What Makes Restaurant Recipes Exceptional

Other than the undisputed claim of being The First of its kind (the first recipe for fried ice cream; the first recipe for barbecued French fries) or an association with an incredible number of product sales (over 50,000 bowls of chili sold), the exceptionality of a great dish often lies in the nature and condition of the ingredients used to create it.

Over the years many restaurateurs have considered the quality and freshness of ingredients to be of such importance that they have purchased farmland and grown their own produce. Restaurants known for their fine barbecue often buy their wood from a single supplier who can guarantee exactly the type or age of hickory they want.
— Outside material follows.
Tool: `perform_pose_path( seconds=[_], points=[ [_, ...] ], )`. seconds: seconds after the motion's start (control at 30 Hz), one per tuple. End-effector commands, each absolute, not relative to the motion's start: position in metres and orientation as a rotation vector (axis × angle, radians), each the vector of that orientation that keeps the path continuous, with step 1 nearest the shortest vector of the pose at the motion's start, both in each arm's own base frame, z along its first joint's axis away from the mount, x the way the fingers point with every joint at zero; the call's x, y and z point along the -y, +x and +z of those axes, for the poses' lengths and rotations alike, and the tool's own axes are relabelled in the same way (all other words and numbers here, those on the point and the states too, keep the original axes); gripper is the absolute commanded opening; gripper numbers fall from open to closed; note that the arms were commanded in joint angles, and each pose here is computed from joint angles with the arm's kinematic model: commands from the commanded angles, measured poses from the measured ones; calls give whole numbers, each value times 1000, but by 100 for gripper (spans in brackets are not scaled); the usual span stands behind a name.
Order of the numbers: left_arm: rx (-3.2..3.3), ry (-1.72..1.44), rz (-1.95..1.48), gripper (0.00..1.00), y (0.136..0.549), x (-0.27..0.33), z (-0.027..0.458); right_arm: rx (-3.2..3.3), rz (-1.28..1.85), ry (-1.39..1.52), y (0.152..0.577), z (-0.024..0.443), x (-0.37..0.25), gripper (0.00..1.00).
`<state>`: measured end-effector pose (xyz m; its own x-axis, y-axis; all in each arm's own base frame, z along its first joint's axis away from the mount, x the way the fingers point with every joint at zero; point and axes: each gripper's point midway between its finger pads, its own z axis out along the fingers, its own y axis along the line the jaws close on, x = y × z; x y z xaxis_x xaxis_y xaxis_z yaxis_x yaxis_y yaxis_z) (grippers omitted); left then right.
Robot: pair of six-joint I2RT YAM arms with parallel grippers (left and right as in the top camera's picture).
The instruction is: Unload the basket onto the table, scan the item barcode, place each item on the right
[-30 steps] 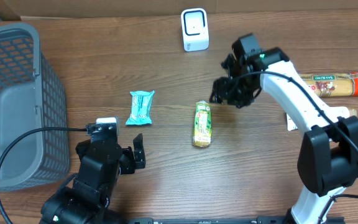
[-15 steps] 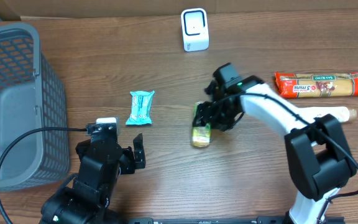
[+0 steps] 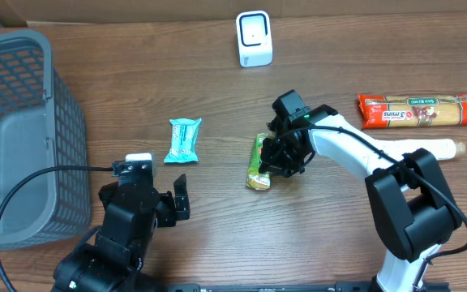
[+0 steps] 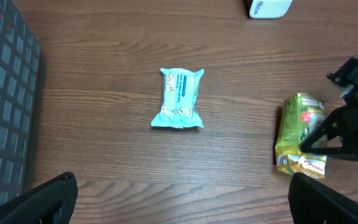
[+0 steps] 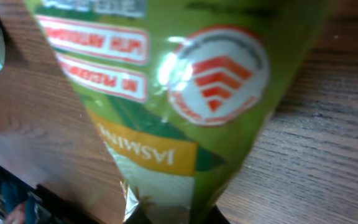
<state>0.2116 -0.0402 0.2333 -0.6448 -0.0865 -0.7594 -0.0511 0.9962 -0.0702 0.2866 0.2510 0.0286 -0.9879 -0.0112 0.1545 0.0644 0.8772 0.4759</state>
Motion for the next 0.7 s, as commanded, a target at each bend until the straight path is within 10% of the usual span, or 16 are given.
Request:
perform_pose_path(
  seconds=[0.0,0.33,0.53,0.67],
  points=[
    [-2267,-110,-50,99,212,39,233,2967,-664,-16,302,36,-239,4],
    [-2267,-110,-50,100,212,39,233,3307,458,251,336,77,-168,5],
    [-2268,-110,-50,100,212,39,233,3244,569,386,323,52,-183,6],
    [-2267,-110,-50,100,212,39,233,3136,638,438,309,30,-180,26]
  ],
)
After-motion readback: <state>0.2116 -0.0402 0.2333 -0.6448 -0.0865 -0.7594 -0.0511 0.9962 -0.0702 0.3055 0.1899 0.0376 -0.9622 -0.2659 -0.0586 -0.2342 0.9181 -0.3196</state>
At West Virginia’s much celebrated Greenbrier Resort and Spa, the peaches used in the peach shortcake are of such exceptional quality the hotel sells them frozen solid in shiny cans to be taken home, thawed and enjoyed in a homemade version of this Greenbrier favorite. In their relentless quest for the perfect sprig of watercress, fine chefs have even been known to consider the mineral content of the earth and water in the areas where this and other herbs are grown. Perhaps Pellegrino Artusi, the great food writer was thinking about restaurateurs and their ingredients when he assigned cooking to science and eating to art, but the fact remains that in a nation crowded with supermarkets, restaurant quality ingredients, especially the more exotic ones, often elude the grasp of private shoppers.

In cases where imported ingredients are outrageously expensive, substitution is a reluctant, but common practice among amateur chefs. We make the substitution, but we take ourselves to task for it. Will it really matter, we argue, if I use a long-leafed basil instead of a short-leafed one, knowing full well that if we do, the taste of what we prepare from our restaurant recipe, while good, will still have been compromised.

And then there are the restaurant recipes, vastly in the majority, that are not so extreme. Many of these recipes call for fruit or vegetables that grow well locally or can be found in abundance where the restaurant is located. These signature dishes might spotlight cranberries from nearby bogs or call for a type of fish that is plentiful in local waters, which is great for the restaurant chefs, but if you don’t live near cranberry bogs you must take what you can get at your supermarket.

Once the ingredients have been gathered, experience comes into play. If you do something long enough and often enough, in theory, at least, you become very good at it. Chefs who prepare signature dishes have logged hours of conscientious repetition. The keyword in this statement is conscientious. The restaurant business is just that – a business. Patrons who visit establishments time and time again, who always order the Boston cream pie or the sweet and sour cabbage rolls expect these dishes to always be delicious in the same way. In fact, part of the attraction of restaurant recipes is that they have been tried many times and found to yield the same results. Like the final version of a novel, they have been revised and edited until they are ready for public consumption.

By paper proxy, the chef who created the signature dish holds our hand each time we attempt to duplicate it. And yet…and yet a great restaurant recipe and a great restaurant dish are not and never will be the same thing. One is a challenge under the guise of a gift; the other is an experience.